No, that’s a very Hollywood thing to think about, although it’s probably a book thing at this point, I don’t know, it’s so economics driven. I think it’s death to a creator, writer, painter, or whatever, to think about an audience before they work, or that you’re going to torture an idea out of its own real shape. You just have to kind of fill the shape of the idea and hope that an audience finds it. You can’t prescribe an audience.
The book has its fair share of jokes. How important to you was it to be funny?
It just seemed to me like that was the correct tone once I decided it was going to be narrated by a cow. I felt like I wasn’t going to be held up to any kind of, “Well that’s not really how a cow thinks.” So I was kind of free and then when I thought about what kind of consciousness would this narrating consciousness be, it kind of announced itself in a way to me as someone that knows about Homer but doesn’t know what a television is. That became kind of funny and interesting to me, there were all these disconnects between what the cow knows and what it doesn’t.

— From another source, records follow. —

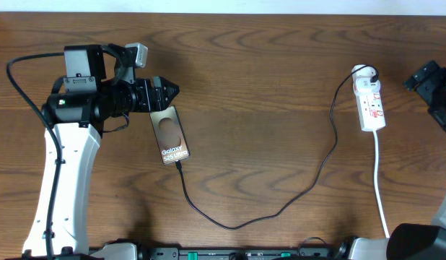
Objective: Plug charger to phone and switch on socket
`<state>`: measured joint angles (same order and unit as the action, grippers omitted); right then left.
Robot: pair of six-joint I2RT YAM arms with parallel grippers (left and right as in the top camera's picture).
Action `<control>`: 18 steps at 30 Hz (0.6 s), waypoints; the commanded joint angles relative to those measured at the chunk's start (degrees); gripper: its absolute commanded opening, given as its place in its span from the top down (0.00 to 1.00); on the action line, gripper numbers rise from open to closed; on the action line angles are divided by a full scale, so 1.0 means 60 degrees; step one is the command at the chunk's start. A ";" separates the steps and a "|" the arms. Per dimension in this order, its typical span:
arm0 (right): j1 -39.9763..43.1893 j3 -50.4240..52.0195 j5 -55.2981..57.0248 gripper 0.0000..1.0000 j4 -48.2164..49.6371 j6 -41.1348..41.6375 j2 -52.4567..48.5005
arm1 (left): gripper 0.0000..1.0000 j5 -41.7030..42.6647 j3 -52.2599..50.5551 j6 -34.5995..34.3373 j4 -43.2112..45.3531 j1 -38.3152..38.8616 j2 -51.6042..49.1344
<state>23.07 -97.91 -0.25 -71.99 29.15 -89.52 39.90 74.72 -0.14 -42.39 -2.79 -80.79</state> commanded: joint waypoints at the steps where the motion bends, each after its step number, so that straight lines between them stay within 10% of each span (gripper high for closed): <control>1: 0.0015 -0.0051 -0.0018 0.01 -0.0004 0.0102 0.0106 | 0.22 -0.0634 0.0080 0.0127 -0.0080 -0.0033 -0.0004; 9: 0.0015 -0.0055 -0.0018 0.01 -0.0004 0.0102 0.0106 | 0.22 -0.1581 -0.1457 0.0127 0.0193 -0.0004 0.1421; 18: 0.0015 -0.0055 -0.0018 0.01 -0.0004 0.0102 0.0106 | 0.22 -0.2277 -0.6626 0.0135 0.5355 0.0004 0.7366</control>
<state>23.07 -97.91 -0.45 -72.01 29.15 -89.49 28.36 41.52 0.08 -15.99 -2.79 -46.35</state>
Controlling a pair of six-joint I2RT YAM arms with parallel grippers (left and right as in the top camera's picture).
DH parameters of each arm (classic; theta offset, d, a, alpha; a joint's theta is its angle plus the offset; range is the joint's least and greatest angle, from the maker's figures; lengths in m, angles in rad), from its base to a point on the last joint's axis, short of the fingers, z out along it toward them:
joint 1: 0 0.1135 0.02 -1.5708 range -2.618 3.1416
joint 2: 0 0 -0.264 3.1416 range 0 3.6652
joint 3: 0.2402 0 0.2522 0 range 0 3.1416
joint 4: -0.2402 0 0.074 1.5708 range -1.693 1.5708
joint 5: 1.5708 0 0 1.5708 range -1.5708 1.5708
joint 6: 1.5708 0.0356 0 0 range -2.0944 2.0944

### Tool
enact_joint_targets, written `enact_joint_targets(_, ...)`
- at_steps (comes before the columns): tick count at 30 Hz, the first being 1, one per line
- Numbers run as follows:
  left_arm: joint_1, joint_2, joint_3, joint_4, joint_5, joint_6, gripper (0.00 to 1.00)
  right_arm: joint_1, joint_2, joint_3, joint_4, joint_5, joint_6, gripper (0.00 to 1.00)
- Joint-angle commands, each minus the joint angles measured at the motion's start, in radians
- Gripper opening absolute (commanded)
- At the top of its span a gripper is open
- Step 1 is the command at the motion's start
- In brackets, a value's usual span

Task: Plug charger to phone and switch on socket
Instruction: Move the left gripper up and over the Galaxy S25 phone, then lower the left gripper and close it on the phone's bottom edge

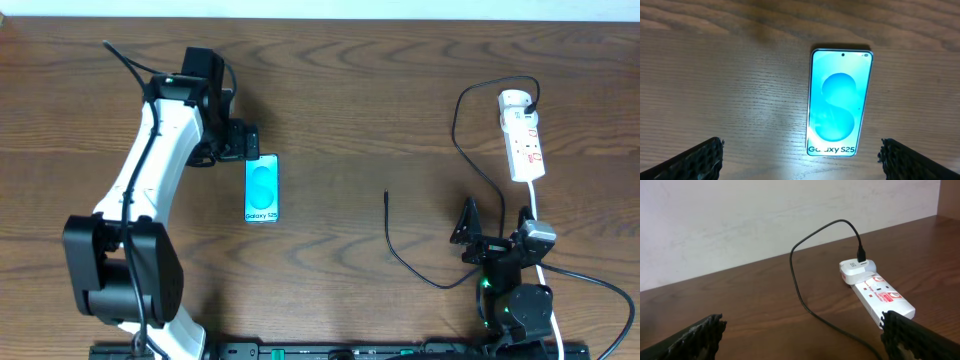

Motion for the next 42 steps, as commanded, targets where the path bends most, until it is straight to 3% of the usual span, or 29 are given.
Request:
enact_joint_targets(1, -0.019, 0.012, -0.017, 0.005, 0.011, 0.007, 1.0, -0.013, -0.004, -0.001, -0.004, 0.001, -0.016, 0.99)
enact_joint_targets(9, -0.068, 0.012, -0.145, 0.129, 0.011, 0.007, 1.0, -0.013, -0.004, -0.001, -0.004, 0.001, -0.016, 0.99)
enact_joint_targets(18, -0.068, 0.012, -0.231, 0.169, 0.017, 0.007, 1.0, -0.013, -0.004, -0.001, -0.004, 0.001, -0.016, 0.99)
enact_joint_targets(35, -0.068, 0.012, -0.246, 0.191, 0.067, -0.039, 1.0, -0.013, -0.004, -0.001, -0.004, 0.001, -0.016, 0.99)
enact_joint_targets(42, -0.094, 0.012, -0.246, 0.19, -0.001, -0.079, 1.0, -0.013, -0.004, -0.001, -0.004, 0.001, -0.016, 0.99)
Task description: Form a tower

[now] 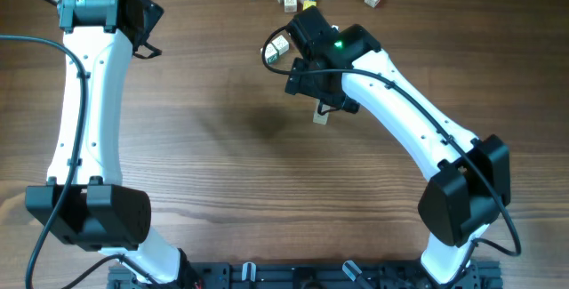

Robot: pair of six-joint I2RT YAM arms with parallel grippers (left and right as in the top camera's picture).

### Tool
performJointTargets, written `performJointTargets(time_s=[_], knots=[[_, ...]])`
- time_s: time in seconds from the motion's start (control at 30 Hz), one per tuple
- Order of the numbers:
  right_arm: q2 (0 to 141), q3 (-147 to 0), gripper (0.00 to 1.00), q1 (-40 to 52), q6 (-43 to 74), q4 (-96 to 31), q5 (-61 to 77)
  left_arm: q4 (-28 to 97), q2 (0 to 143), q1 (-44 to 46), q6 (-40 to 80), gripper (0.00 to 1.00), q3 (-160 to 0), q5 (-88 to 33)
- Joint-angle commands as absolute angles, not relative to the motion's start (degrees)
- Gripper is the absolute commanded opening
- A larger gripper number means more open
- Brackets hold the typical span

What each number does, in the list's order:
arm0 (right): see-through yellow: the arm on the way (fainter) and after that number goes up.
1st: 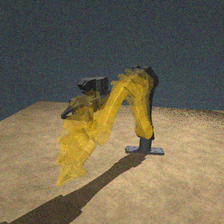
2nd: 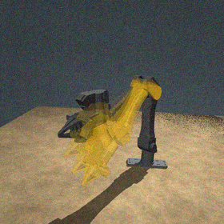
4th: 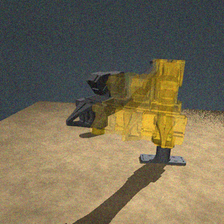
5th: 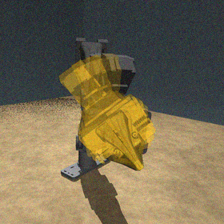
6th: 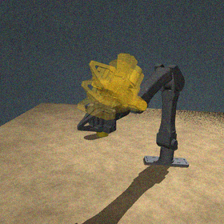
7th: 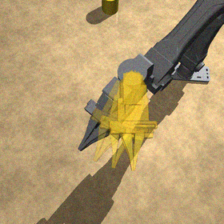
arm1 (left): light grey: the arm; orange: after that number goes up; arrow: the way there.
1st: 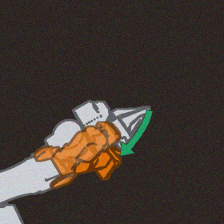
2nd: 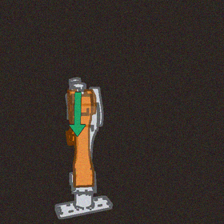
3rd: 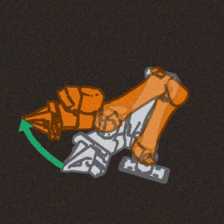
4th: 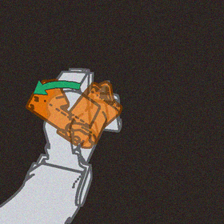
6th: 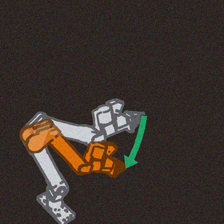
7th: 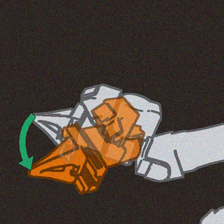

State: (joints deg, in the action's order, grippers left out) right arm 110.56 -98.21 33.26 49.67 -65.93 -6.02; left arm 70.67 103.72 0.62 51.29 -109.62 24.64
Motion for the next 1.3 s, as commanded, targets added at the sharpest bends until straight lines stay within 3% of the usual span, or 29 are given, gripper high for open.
performJointTargets(time_s=[0.0,0.33,0.4,0.47,0.5,1.17,1.27], knots=[[110.4,-96.1,0.99,32.9,51.2,-64.4,-5.9,70.7,104.3,0.5,50.5,1.0,-109.8,25.8],[110.6,-92.9,0.97,32.9,52.1,-60.8,-5.5,70.7,104.3,0.5,50.5,1.0,-109.8,25.8],[111.0,-93.0,0.91,32.9,52.7,-60.6,-5.5,70.7,104.3,0.5,50.5,1.0,-109.8,25.8],[111.2,-92.9,0.77,32.9,52.7,-60.6,-5.0,70.7,104.3,0.5,50.5,1.0,-109.8,25.8],[111.2,-93.0,0.74,32.9,52.7,-60.6,-5.0,70.7,104.3,0.5,50.5,1.0,-109.8,25.8],[111.2,-93.0,0.63,32.9,52.7,-61.5,-4.6,70.7,104.3,0.5,50.5,1.0,-109.8,25.8],[111.2,-92.9,0.57,32.9,52.7,-61.8,-4.6,70.7,104.3,0.5,50.5,1.0,-109.8,25.8]])
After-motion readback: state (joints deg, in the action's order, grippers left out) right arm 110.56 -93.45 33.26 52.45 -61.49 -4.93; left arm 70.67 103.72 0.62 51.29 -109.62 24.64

And a pig getting circumcised…
Well you can’t go wrong there. Comedy gold!
The big news a few weeks ago was that Twin Peaks is coming back. Do you think there will be a similar comeback for The X Files?
We’re talking about it. Everybody’s circling, probably closer than we have in years. Gillian Anderson, Chris Carter, and I have been talking about trying to get it together and to Fox about when and where. It’s difficult because there are three big moving parts, people that have careers and lives and live in different places, and so trying to get them all in the same place for any extended period of time is tough.
Have you and Gillian Anderson exchanged your novels?
No, I wasn’t even aware of her novel until I started doing interviews about this. If she wants me to read it I will.